About this task:
Each line with the string "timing" is to be copied from the records below.

Data under study:
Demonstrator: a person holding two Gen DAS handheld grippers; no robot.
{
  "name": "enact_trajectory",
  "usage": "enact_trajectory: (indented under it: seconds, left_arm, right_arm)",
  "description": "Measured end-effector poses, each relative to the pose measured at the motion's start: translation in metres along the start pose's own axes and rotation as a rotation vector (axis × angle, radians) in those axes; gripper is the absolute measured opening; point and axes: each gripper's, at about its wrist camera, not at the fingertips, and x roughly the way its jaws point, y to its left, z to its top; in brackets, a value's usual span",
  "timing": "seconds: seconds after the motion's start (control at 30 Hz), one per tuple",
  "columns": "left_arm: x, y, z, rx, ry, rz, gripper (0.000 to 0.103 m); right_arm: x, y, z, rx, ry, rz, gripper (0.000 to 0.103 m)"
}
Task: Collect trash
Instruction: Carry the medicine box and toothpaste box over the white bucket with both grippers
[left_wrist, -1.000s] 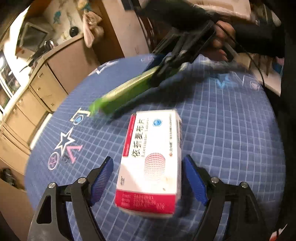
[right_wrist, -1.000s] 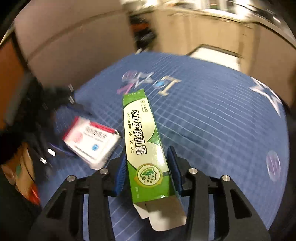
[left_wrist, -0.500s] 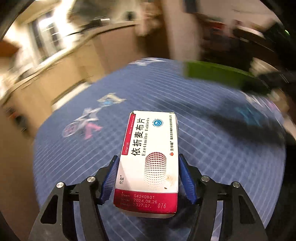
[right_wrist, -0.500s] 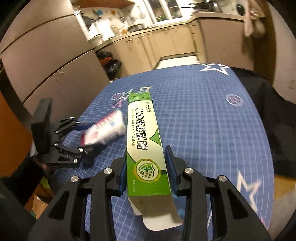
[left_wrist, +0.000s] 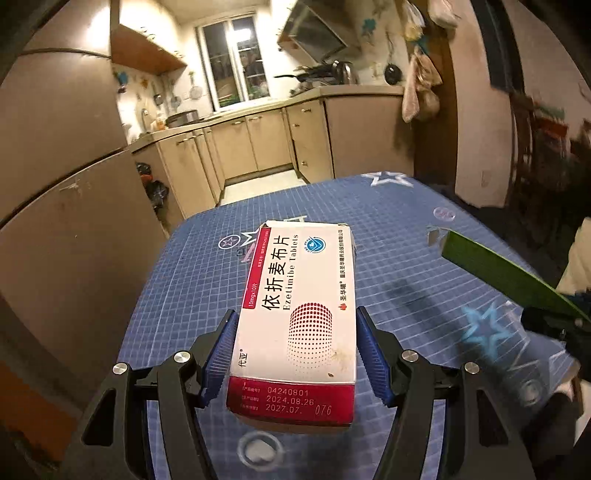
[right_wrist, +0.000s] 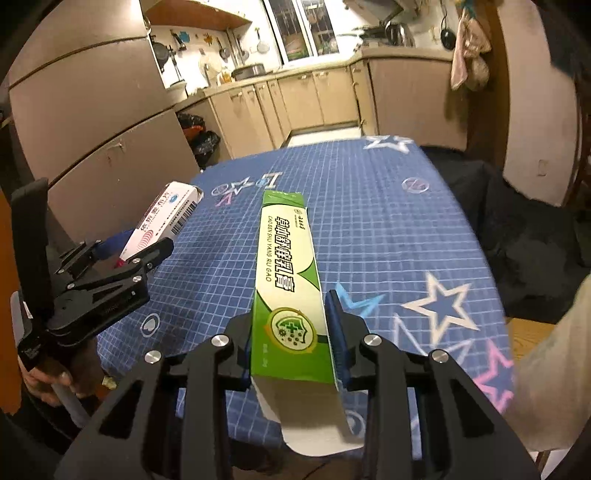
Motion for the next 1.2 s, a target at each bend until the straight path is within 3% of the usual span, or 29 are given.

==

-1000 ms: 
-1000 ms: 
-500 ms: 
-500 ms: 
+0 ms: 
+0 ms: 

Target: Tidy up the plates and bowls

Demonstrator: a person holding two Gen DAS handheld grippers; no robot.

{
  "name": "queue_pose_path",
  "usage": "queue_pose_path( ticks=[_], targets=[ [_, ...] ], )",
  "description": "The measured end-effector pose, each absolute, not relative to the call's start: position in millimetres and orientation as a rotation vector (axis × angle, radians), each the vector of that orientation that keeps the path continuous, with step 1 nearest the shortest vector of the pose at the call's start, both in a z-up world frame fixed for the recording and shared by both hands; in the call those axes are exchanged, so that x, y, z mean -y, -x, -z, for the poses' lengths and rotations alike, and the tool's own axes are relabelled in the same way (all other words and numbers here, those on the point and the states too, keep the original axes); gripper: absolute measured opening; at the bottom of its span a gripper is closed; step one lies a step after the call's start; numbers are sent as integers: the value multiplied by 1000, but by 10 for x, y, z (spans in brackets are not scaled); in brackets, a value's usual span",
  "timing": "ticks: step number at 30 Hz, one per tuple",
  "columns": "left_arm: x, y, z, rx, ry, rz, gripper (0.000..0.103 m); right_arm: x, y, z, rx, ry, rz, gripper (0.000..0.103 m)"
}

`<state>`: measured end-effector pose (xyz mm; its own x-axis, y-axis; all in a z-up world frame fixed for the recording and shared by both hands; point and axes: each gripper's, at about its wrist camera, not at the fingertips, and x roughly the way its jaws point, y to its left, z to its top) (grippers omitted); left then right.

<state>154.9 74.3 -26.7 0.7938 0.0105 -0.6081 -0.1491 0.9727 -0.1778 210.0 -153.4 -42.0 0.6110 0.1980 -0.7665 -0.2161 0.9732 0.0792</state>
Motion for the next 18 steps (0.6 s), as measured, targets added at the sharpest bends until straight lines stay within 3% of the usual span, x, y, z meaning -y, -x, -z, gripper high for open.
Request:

Exercise result:
  "timing": "seconds: seconds after the motion's start (control at 30 Hz), one per tuple",
  "timing": "ticks: step number at 30 Hz, one per tuple",

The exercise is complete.